Please retype all the records below exactly as they read.

--- The records ---

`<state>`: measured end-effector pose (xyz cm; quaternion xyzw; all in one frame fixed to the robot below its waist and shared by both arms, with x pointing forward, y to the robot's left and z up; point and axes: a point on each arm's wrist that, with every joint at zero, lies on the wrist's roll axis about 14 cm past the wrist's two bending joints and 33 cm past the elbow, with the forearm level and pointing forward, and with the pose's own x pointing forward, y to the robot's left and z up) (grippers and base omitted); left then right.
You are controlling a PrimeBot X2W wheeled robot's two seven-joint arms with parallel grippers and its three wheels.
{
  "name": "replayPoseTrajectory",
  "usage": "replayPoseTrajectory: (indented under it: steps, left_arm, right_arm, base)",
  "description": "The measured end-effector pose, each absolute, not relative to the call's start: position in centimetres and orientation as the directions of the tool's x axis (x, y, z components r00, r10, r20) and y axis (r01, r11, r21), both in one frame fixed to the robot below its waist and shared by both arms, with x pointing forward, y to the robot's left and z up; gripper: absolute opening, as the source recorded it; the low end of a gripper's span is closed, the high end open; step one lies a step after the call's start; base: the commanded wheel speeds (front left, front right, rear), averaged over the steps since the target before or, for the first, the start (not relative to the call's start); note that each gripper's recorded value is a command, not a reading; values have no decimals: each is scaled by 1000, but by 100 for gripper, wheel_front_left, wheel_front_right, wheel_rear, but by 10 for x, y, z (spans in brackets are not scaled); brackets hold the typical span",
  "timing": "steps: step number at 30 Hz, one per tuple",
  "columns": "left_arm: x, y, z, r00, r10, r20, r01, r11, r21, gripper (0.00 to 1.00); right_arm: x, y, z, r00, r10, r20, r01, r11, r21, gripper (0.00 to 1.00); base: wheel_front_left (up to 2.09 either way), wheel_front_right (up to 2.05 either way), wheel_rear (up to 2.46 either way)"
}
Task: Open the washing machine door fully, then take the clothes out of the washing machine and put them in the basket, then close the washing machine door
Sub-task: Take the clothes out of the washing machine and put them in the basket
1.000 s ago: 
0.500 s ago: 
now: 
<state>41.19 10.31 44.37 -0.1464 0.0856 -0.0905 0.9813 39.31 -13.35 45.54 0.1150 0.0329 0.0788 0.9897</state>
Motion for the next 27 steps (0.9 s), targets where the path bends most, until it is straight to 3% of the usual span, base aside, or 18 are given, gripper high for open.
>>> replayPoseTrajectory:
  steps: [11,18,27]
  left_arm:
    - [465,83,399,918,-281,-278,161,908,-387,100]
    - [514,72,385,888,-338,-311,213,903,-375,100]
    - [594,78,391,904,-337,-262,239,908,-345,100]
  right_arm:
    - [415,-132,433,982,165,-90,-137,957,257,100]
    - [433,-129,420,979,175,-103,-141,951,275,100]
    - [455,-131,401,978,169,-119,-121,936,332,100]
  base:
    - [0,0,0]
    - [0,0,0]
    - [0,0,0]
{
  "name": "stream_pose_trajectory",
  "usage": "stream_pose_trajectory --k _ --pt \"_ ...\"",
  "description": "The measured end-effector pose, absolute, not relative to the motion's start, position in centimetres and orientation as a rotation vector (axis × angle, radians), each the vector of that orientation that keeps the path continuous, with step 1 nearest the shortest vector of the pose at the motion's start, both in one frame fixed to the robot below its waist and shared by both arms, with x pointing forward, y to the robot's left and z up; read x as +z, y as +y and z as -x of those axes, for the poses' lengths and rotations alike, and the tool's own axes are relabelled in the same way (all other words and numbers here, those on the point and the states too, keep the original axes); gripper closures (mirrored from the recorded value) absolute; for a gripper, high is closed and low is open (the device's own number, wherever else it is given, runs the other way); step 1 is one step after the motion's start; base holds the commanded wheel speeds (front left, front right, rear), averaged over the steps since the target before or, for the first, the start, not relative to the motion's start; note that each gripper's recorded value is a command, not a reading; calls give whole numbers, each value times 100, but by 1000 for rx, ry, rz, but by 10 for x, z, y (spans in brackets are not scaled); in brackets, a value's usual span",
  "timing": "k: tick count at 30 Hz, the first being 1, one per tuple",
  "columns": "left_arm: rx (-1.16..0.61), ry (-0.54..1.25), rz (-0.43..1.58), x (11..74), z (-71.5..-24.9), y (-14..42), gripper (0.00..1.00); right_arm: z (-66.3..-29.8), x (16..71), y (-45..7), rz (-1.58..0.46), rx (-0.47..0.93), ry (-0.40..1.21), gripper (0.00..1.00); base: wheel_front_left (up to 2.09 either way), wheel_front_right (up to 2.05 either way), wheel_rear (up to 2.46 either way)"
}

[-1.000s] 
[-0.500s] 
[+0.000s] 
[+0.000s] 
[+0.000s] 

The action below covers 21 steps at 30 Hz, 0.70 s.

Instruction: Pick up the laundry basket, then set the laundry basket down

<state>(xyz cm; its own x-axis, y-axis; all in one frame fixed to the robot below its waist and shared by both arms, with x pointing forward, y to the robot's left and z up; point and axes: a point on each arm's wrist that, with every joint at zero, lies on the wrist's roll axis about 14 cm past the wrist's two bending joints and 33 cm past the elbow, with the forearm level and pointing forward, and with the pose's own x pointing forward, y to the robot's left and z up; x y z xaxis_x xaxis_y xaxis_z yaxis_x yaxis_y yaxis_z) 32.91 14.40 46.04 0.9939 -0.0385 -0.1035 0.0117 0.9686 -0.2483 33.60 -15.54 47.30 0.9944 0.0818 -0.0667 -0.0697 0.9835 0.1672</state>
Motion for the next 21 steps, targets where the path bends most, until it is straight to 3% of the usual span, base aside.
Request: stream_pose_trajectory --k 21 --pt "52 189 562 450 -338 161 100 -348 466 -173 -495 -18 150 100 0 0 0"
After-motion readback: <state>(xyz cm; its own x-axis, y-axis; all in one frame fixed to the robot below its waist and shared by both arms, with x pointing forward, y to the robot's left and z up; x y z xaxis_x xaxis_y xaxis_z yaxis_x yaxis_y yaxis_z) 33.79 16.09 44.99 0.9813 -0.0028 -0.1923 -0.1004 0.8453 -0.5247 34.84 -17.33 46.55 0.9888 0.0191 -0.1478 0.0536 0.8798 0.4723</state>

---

Exercise output —
`<state>`: measured end-effector pose (xyz cm; quaternion xyzw; all in one frame fixed to the robot below its waist and shared by both arms, with x pointing forward, y to the robot's left and z up; point and axes: a point on each arm's wrist that, with every joint at zero, lies on the wrist's roll axis about 14 cm past the wrist's two bending joints and 33 cm past the elbow, with the forearm level and pointing forward, and with the pose's own x pointing forward, y to the robot's left and z up) (grippers and base omitted); left then right.
You are controlling a PrimeBot X2W wheeled robot's two seven-joint arms with parallel grippers and its three wheels.
{
  "name": "replayPoseTrajectory",
  "usage": "replayPoseTrajectory: (indented under it: steps, left_arm, right_arm, base)",
  "description": "The measured end-effector pose, each absolute, not relative to the call's start: position in centimetres and orientation as the directions of the tool's x axis (x, y, z components r00, r10, r20) and y axis (r01, r11, r21), both in one frame fixed to the robot below its waist and shared by both arms, with x pointing forward, y to the robot's left and z up; gripper: absolute opening, as the source recorded it; the low end of a gripper's span is closed, the high end open; step one lies a step after the call's start; base: the commanded wheel speeds (front left, front right, rear), averaged over the steps since the target before or, for the first, the start (not relative to the call's start); note that each gripper's recorded value is a command, not a reading; values have no decimals: each is scaled by 1000, but by 100 for gripper, wheel_front_left, wheel_front_right, wheel_rear, but by 10 for x, y, z (spans in brackets are not scaled); brackets hold the typical span",
  "timing": "steps: step number at 30 Hz, one per tuple",
  "columns": "left_arm: x, y, z, r00, r10, r20, r01, r11, r21, gripper (0.00 to 1.00); right_arm: x, y, z, r00, r10, r20, r01, r11, r21, gripper (0.00 to 1.00); base: wheel_front_left (up to 2.09 either way), wheel_front_right (up to 2.05 either way), wheel_rear (up to 2.46 either way)"
}
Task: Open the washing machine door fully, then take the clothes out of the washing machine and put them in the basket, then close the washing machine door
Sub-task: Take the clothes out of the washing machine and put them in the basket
1.000 s ago: 
0.500 s ago: 
now: 
<state>41.19 10.31 44.37 -0.1464 0.0856 -0.0905 0.9813 39.31 -13.35 45.54 0.1150 0.0329 0.0788 0.9897</state>
Motion for the next 27 steps (0.9 s), targets where the path bends most, until it is straight to 3% of the usual span, base aside, or 18 are given, gripper high for open.
>>> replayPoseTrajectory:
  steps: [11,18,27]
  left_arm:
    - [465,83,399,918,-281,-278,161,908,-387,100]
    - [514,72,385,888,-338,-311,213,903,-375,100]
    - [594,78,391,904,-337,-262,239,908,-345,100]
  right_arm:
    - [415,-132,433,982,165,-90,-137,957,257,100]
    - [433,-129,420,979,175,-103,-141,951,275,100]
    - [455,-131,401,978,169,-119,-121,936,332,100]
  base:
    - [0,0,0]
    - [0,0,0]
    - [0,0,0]
{
  "name": "stream_pose_trajectory",
  "usage": "stream_pose_trajectory --k _ --pt \"_ ...\"",
  "description": "The measured end-effector pose, absolute, not relative to the motion's start, position in centimetres and orientation as a rotation vector (axis × angle, radians), each the vector of that orientation that keeps the path continuous, with step 1 nearest the shortest vector of the pose at the motion's start, both in one frame fixed to the robot below its waist and shared by both arms, with x pointing forward, y to the robot's left and z up; read x as +z, y as +y and z as -x of those axes, for the poses' lengths and rotations alike, and the tool's own axes are relabelled in the same way (all other words and numbers here, those on the point and the states too, keep the original axes); gripper closures (mirrored from the recorded value) absolute; for a gripper, high is closed and low is open (the device's own number, wherever else it is given, runs the other way); step 1 is one step after the motion's start; base holds the commanded wheel speeds (front left, front right, rear), averaged over the steps since the target before or, for the first, the start, not relative to the motion's start; note that each gripper's recorded value is a command, not a reading; calls give whole numbers, each value times 100, but by 1000 for rx, ry, rz, but by 10 for x, z, y (spans in brackets are not scaled); in brackets, a value's usual span",
  "timing": "k: tick count at 30 Hz, the first being 1, one per tuple",
  "columns": "left_arm: rx (-1.16..0.61), ry (-0.54..1.25), rz (-0.43..1.58), x (11..74), z (-71.5..-24.9), y (-14..42), gripper (0.00..1.00); right_arm: z (-66.3..-29.8), x (16..71), y (-45..7), rz (-1.58..0.46), rx (-0.47..0.93), ry (-0.40..1.21), gripper (0.00..1.00); base: wheel_front_left (up to 2.09 either way), wheel_front_right (up to 2.05 either way), wheel_rear (up to 2.46 either way)"
}

[-1.000s] 
[-0.500s] 
[+0.000s] 
[+0.000s] 
[+0.000s] 

The action below covers 21 steps at 30 Hz, 0.70 s.

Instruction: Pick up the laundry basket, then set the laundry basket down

<state>(xyz cm; its own x-axis, y-axis; all in one frame fixed to the robot below its waist and shared by both arms, with x pointing forward, y to the robot's left and z up; point and axes: a point on each arm's wrist that, with every joint at zero, lies on the wrist's roll axis about 14 cm past the wrist's two bending joints and 33 cm past the elbow, with the forearm level and pointing forward, and with the pose's own x pointing forward, y to the robot's left and z up; x y z xaxis_x xaxis_y xaxis_z yaxis_x yaxis_y yaxis_z) 32.91 14.40 46.04 0.9939 -0.0385 -0.1035 0.0117 0.9686 -0.2483 33.60 -15.54 47.30 0.9944 0.0818 -0.0667 -0.0697 0.9835 0.1672</state>
Motion for the next 21 steps, targets where the path bends most, until it is straight to 3% of the usual span, base aside.
Request: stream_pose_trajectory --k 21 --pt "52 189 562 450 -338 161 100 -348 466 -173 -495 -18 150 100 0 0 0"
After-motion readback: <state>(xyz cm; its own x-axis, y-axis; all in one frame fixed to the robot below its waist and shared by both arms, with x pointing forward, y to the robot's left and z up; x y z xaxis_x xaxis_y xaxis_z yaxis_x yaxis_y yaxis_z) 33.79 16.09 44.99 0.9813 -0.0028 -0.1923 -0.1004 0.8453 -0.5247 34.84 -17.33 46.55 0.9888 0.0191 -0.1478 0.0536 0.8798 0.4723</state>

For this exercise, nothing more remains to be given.